Creating Python Project in the Year 2024
Working with a data-heavy product means I often need to quickly run experiments, whether to validate a new feature or to run some load on production-grade infrastructure.
Wide Angle Analytics is backed exclusively by type-safe Scala. We chose Scala to move fast with the assurance of a great language and ecosystem to deliver correct and efficient solutions.
However, Scala can feel sluggish when attempting to deal with quick experiments.
Scala Alternative
Luckily, there is Perl... just kidding. I love Perl. Python, we are talking about Python. You can't talk about data science, data engineering, or even AI without mentioning Python.
This super expressive, albeit a tad wonky language, convinced hordes of C-style syntax enthusiasts that yes, we can trust braceless code. Heck, even Scala 3 supports braceless code style these days.
Ok, so Python. I would use Python to write experiments. This is often code that is not necessarily throwaway but will not make it into production at Wide Angle. So, tests are less important.
Python Developers
From what I experienced in my career, there are three types of Python developers. I am sure there are more variations, but we are talking about my anecdotal experience. If you don't agree, please take it to Hacker News and rage there.
Script Kiddy
The first type of developer is someone who uses Python as a glorified Bash. Hack and slash but gets the job done. All the dependencies live in the global installation, there is just one file, the script.py, and often, the script has one __main__
function and lots of if/else blocks.
Package Developer
Unlike the script kiddy, this kind of developer uses a virtual environment, defines dependencies, and maybe even pushes the package to git.

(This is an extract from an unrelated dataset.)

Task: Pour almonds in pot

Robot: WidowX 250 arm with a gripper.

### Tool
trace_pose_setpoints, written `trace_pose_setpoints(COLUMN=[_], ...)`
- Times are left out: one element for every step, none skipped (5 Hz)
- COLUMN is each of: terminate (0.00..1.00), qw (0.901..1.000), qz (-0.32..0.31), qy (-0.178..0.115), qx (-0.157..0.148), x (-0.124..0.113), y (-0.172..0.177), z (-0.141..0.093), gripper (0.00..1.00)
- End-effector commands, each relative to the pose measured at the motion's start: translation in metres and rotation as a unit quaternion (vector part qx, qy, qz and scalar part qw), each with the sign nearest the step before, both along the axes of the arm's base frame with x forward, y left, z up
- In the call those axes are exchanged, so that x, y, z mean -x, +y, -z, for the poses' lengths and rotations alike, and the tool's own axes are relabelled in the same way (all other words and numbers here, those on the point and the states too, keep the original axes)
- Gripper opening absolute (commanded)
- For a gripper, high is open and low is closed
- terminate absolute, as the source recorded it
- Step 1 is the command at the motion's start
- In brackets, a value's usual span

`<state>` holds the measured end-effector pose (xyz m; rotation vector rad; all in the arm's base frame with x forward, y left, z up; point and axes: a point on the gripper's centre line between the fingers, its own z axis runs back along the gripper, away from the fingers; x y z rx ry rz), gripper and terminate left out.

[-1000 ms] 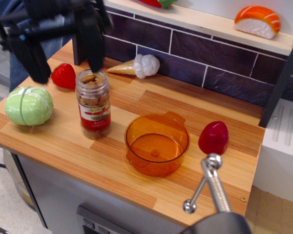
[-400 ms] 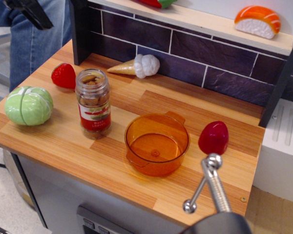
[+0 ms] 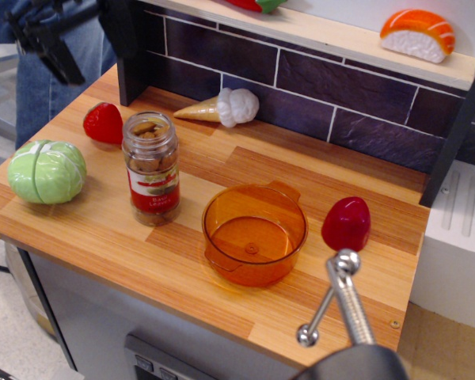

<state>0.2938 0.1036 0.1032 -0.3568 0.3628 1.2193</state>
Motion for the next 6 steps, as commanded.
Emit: trace_pose_setpoints(terminate=[0.00, 0.00, 0.00, 0.00, 0.00, 0.00], qw=[0.9996, 0.9987, 0.9978, 0.9948, 0.9892, 0.9864], qz=[0.020, 0.027, 0.022, 0.051, 0.076, 0.088], qy=[0.022, 0.043, 0.056, 0.074, 0.081, 0.094], qx=[-0.003, 0.008, 0.029, 0.049, 0.096, 0.103], x=[0.012, 0.014, 0.011, 0.013, 0.013, 0.019], y=[-0.005, -0.017, -0.021, -0.027, -0.036, -0.045], z=[0.020, 0.031, 0.037, 0.046, 0.044, 0.050], gripper=[1.00, 1.00, 1.00, 1.00, 1.00, 1.00])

A few files, core dependencies, and Bob's your uncle, you got yourself a decent sandbox to run code.
Application Developer
Lastly, you have your serious Application Developers. All you Django aficionados, yes you! This is where I am out of my depth. Personally, I have never delivered a substantial Python project. I saw large codebases and they were intimidating. Python was never my cup of tea for bigger systems.
If I wanted to feel elitist, I would make a snarky remark about how Python is less safe than Scala, or even gasp, Java. But the truth is, Scala was always more familiar and felt easier due to preexisting knowledge.

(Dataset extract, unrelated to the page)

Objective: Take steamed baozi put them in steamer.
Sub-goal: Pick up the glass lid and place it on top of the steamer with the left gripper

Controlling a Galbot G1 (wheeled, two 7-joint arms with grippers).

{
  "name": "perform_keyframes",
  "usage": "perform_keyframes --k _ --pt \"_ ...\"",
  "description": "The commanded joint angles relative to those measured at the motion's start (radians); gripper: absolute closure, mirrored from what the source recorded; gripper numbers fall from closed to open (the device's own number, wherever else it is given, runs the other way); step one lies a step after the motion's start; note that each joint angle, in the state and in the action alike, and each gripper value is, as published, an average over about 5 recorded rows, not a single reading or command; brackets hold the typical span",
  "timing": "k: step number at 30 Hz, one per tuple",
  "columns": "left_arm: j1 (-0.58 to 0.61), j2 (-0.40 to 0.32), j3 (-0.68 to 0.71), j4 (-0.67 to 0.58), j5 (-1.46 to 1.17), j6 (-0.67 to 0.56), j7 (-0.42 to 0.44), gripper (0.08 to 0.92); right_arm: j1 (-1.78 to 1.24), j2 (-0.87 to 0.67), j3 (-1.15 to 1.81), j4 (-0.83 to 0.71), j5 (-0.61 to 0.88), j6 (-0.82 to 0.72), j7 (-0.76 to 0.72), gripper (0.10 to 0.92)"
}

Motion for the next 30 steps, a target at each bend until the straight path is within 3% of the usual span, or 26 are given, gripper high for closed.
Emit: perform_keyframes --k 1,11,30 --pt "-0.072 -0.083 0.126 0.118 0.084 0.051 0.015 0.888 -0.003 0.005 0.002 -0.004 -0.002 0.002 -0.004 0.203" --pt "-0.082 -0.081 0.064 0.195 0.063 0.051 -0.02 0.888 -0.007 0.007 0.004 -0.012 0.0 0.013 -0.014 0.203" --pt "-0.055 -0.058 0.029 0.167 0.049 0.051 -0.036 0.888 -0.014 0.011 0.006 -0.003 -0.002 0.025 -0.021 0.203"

So, no fault to Python itself, I can't say what a real Python application developer is like.
Ad-Hoc Scripting in Python
I, as many readers who reached this far, started as your typical Script Kiddy. Occasionally nuking local Linux installations by doing some horrible seppuku with system-wide Python installations.
With time, I grew the patience and practice to always build my application package and use that, instead of a hodgepodge of individual scripts.
Besides not destroying your local operating system, here are some benefits to this approach:
- You have full control over your development Python version and the packages it uses.
- When necessary, you can pull external packages, in a specific version, without affecting other projects.
- And finally, you end up with a repeatable build package, you can drop into Git and share with colleagues or the community.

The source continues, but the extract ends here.